## AIM OF THE EXERCISE
Down to the last line, reproduce the data that follows, but skip the pictures.

## DATA SEGMENT
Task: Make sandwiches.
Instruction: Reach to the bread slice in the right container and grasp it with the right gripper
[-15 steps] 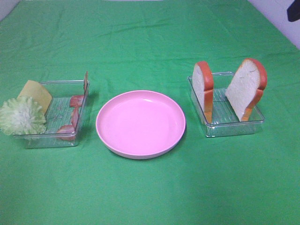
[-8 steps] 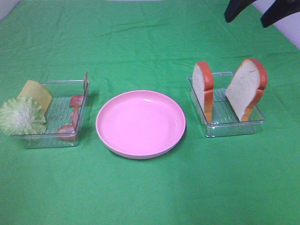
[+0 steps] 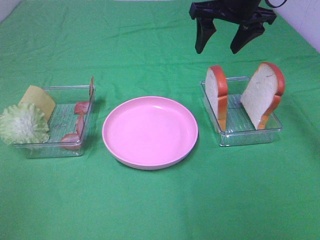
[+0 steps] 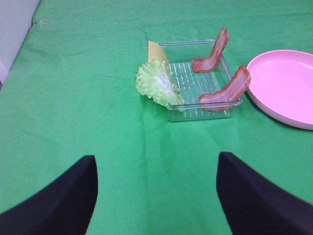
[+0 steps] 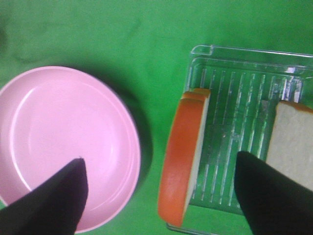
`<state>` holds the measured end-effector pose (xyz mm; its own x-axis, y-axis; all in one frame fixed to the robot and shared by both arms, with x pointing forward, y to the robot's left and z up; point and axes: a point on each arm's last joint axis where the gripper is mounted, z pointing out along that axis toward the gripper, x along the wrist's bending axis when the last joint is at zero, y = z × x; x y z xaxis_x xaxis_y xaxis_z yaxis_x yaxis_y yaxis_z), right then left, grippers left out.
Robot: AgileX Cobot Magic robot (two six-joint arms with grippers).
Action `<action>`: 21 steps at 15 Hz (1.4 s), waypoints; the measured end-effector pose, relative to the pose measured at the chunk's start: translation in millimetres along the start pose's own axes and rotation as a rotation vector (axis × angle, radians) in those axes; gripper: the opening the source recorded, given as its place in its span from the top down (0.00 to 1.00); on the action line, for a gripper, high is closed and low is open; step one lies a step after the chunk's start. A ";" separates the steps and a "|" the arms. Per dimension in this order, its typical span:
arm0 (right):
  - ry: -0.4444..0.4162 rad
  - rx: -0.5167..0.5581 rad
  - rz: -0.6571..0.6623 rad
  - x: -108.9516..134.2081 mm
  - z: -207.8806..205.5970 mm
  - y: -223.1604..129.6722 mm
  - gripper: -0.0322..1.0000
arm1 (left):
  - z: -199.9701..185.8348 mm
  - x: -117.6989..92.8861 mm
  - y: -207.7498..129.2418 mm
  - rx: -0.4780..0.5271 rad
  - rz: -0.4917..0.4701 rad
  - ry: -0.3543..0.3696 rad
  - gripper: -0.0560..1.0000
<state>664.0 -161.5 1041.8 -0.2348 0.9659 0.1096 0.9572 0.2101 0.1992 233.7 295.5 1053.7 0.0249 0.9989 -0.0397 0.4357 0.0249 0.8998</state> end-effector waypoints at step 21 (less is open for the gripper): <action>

## YOUR RESPONSE
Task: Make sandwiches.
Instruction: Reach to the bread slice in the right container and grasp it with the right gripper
[-15 steps] 
[-8 steps] 
[+0 steps] 
[+0 steps] 
[+0 steps] 
`<state>` holds the measured end-effector pose (xyz mm; its own x-axis, y-axis; all in one frame fixed to the robot and shared by both arms, with x pointing forward, y to the robot's left and z up; point and axes: a point on each arm's last joint axis where the gripper is mounted, z pointing out along that axis toward the gripper, x along the wrist's bending axis when the last joint is at zero, y = z × x; x y z xaxis_x xaxis_y xaxis_z yaxis_x yaxis_y yaxis_z), right then left, grippers left out.
Robot: AgileX Cobot Magic robot (two six-joint arms with grippers).
Action `<action>`: 21 steps at 15 Hz (1.4 s), waypoints; the measured end-effector pose, relative to the pose measured at the chunk's start: translation in millimetres along the start pose's own axes and rotation as a rotation vector (axis × angle, radians) in those axes; gripper: the opening the source recorded, given as its place in its span from the top down (0.00 to 1.00); on the action line, for a gripper, high is closed and low is open; step one lies a step after the chunk's start. A ";" separates the steps and a "|" the arms. Per dimension in this order, its typical span:
arm0 (right):
  - ry: -0.4444..0.4162 rad
  - rx: -0.5167..0.5581 rad
  - rz: -0.6571..0.6623 rad
  - x: -108.9516..134.2081 mm
  - z: -207.8806..205.5970 mm
  - y: -223.1604..129.6722 mm
  - gripper: -0.0322..1.0000
arm1 (left):
  - z: -199.9701..185.8348 mm
  - x: -117.6989..92.8861 mm
  - y: -207.7498..129.2418 mm
  - rx: -0.4780..0.5271 rad
  - rz: -0.4917..0.4701 rad
  - ry: -0.3543..0.3696 rad
  - gripper: -0.0560..1.0000
<state>664.0 -161.5 1041.8 -0.2348 0.9659 0.1096 0.9572 0.2101 0.1992 233.7 295.5 1053.7 0.0249 0.9989 -0.0397 0.4357 0.0249 0.8998</state> end-effector waypoints at step 21 (less is open for the gripper): <action>

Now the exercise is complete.